Required work
Each line below is to be copied exactly; images do not go into the copy.
[Opening Material provided section]
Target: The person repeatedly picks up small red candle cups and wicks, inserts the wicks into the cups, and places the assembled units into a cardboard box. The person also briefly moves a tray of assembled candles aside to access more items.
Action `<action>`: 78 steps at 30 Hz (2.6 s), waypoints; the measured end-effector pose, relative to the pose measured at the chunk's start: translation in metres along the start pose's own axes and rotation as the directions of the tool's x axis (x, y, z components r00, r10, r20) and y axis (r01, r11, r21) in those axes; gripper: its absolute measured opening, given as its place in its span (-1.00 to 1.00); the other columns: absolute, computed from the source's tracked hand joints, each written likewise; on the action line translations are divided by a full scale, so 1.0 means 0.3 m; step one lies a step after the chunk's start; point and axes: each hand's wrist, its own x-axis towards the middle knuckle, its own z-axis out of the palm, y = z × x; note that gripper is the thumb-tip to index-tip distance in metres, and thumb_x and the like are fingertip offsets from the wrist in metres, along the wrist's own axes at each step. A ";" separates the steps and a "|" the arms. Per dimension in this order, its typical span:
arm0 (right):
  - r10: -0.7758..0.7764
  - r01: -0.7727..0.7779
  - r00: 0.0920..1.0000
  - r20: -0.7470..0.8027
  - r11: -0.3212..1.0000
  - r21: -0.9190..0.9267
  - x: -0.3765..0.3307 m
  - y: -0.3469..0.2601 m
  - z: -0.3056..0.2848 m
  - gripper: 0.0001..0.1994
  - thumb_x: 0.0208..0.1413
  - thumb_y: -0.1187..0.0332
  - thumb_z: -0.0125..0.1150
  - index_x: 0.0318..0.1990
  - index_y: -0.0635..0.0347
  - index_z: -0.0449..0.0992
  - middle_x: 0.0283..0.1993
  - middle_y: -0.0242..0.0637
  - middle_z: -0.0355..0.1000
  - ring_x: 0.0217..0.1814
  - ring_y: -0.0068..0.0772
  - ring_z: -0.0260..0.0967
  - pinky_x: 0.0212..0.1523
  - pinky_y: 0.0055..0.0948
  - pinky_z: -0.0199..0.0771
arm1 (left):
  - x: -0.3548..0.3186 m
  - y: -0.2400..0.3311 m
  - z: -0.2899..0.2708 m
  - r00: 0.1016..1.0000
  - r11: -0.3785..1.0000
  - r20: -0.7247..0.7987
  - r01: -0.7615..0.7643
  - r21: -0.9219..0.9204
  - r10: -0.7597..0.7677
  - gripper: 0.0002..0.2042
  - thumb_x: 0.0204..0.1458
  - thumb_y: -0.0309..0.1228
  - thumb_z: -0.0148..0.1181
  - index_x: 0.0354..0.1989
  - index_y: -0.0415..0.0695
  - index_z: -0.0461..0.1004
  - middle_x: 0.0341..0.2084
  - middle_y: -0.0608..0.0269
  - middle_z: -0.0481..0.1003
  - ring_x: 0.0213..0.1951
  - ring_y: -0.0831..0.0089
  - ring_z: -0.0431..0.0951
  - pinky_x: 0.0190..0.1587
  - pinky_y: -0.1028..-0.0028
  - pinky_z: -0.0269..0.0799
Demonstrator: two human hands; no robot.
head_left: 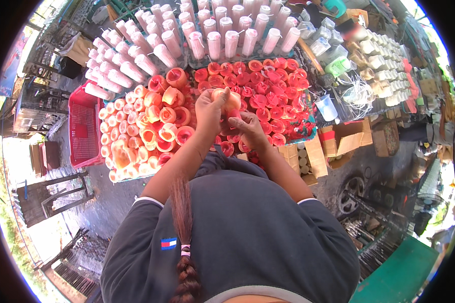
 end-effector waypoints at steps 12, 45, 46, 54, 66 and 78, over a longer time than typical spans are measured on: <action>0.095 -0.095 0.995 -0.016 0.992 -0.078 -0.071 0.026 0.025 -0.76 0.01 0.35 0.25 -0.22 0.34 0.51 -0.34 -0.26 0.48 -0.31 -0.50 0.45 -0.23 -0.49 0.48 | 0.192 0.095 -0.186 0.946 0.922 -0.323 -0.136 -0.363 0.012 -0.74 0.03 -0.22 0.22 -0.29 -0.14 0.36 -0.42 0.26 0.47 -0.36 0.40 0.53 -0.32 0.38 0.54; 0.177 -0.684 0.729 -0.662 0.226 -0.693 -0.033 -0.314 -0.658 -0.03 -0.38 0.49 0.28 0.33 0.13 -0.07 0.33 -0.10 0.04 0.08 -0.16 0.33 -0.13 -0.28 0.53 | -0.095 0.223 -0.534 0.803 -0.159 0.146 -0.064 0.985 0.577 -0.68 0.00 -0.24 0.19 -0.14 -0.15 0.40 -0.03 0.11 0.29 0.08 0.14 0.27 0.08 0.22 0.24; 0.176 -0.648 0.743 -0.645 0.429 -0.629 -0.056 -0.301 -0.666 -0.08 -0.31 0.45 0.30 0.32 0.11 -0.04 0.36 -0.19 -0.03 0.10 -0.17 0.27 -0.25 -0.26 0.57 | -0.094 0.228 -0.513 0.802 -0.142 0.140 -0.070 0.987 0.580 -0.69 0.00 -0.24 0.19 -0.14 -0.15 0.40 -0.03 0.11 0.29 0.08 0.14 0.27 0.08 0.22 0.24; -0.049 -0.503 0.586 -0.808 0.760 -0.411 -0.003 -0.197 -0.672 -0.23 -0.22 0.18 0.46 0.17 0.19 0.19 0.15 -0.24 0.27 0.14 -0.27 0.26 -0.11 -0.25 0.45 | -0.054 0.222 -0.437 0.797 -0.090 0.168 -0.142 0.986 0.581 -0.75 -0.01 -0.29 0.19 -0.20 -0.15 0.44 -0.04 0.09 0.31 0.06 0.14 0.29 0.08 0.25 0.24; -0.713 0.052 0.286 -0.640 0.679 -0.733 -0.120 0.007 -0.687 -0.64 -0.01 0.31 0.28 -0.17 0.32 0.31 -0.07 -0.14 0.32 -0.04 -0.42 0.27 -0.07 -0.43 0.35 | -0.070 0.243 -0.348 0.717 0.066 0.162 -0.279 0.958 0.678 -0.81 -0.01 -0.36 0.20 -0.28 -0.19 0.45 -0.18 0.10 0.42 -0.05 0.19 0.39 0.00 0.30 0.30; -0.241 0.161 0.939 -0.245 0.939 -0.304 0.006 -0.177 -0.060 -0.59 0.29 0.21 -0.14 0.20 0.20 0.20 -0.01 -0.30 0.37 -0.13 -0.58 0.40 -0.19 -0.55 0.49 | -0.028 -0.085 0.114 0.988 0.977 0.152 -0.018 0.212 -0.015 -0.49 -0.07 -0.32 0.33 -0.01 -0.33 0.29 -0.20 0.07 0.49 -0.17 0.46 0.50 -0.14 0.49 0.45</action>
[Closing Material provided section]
Written answer
Target: The person repeatedly picks up small red candle cups and wicks, inserts the wicks into the cups, and places the assembled units into a cardboard box. The person also briefly moves a tray of assembled candles aside to access more items.
Action `<action>`: 78 steps at 30 Hz (2.6 s), waypoints; the measured end-effector pose, relative to the pose measured at the chunk's start: translation in metres along the start pose's own axes and rotation as the directions of the tool's x axis (x, y, z components r00, r10, r20) and y axis (r01, r11, r21) in those axes; gripper: its absolute measured opening, given as its place in its span (-1.00 to 1.00); the other columns: absolute, computed from the source's tracked hand joints, each written likewise; on the action line translations are divided by a full scale, so 1.0 means 0.3 m; step one lies a step after the chunk's start; point and axes: each hand's wrist, its own x-axis towards the middle knuckle, its own z-axis out of the palm, y = z × x; note that gripper is the thumb-tip to index-tip distance in metres, and thumb_x and the like are fingertip offsets from the wrist in metres, along the wrist's own axes at each step. A ";" separates the steps and a "|" the arms. Per dimension in this order, its typical span:
arm0 (right):
  - r10: -0.7758..0.7764
  - r01: -0.7727..0.7779
  - r00: 0.0920..1.0000
  - r20: -0.7470..0.8027
  - r11: -0.3212..1.0000
  - r21: -0.9190..0.9267
  - x: -0.3765..0.3307 m
  - y: -0.3469..0.2601 m
  - z: -0.3056..0.2848 m
  - gripper: 0.0001..0.1994
  - thumb_x: 0.0208..0.1413
  - thumb_y: -0.1187..0.0332
  - thumb_z: -0.0125..0.1150
  - index_x: 0.0318..0.1990
  - index_y: -0.0635..0.0347
  - index_z: -0.0449..0.0992
  - middle_x: 0.0283..0.1993
  - middle_y: -0.0242..0.0637
  - middle_z: -0.0355..0.1000
  - ring_x: 0.0217..0.1814
  - ring_y: -0.0068..0.0772
  - ring_z: -0.0260..0.0967
  - pinky_x: 0.0212..0.1523
  - pinky_y: 0.0055..0.0948
  - pinky_z: -0.0199..0.0771
arm1 (left):
  - x: -0.3548..0.3186 m
  - y: -0.2400..0.3311 m
  - z: -0.2899..0.2708 m
  - r00: 0.1016..1.0000
  - r11: -0.3785..1.0000
  - r20: -0.7247..0.7987
  - r01: -0.7615..0.7643
  - r21: -0.9219..0.9204
  - r10: -0.7597..0.7677
  - gripper: 0.0002..0.2042
  - thumb_x: 0.0204..0.1458
  - thumb_y: -0.0309..0.1228
  - thumb_z: -0.0148..0.1181
  - index_x: 0.0354..0.1989
  - index_y: -0.0415..0.0695
  - index_z: -0.0461..0.1004
  - middle_x: 0.0341..0.2084
  - middle_y: -0.0608..0.0269
  - middle_z: -0.0481..0.1003
  - ring_x: 0.0213..0.1951
  - ring_y: -0.0831..0.0089
  - ring_z: -0.0431..0.0951
  - pinky_x: 0.0190..0.1587
  - pinky_y: -0.1028..-0.0028
  - pinky_z: -0.0269..0.0799
Demonstrator: two human hands; no robot.
head_left: 
 end-effector waypoints at steps 12, 45, 46, 54, 66 and 78, over a longer time than typical spans are measured on: <action>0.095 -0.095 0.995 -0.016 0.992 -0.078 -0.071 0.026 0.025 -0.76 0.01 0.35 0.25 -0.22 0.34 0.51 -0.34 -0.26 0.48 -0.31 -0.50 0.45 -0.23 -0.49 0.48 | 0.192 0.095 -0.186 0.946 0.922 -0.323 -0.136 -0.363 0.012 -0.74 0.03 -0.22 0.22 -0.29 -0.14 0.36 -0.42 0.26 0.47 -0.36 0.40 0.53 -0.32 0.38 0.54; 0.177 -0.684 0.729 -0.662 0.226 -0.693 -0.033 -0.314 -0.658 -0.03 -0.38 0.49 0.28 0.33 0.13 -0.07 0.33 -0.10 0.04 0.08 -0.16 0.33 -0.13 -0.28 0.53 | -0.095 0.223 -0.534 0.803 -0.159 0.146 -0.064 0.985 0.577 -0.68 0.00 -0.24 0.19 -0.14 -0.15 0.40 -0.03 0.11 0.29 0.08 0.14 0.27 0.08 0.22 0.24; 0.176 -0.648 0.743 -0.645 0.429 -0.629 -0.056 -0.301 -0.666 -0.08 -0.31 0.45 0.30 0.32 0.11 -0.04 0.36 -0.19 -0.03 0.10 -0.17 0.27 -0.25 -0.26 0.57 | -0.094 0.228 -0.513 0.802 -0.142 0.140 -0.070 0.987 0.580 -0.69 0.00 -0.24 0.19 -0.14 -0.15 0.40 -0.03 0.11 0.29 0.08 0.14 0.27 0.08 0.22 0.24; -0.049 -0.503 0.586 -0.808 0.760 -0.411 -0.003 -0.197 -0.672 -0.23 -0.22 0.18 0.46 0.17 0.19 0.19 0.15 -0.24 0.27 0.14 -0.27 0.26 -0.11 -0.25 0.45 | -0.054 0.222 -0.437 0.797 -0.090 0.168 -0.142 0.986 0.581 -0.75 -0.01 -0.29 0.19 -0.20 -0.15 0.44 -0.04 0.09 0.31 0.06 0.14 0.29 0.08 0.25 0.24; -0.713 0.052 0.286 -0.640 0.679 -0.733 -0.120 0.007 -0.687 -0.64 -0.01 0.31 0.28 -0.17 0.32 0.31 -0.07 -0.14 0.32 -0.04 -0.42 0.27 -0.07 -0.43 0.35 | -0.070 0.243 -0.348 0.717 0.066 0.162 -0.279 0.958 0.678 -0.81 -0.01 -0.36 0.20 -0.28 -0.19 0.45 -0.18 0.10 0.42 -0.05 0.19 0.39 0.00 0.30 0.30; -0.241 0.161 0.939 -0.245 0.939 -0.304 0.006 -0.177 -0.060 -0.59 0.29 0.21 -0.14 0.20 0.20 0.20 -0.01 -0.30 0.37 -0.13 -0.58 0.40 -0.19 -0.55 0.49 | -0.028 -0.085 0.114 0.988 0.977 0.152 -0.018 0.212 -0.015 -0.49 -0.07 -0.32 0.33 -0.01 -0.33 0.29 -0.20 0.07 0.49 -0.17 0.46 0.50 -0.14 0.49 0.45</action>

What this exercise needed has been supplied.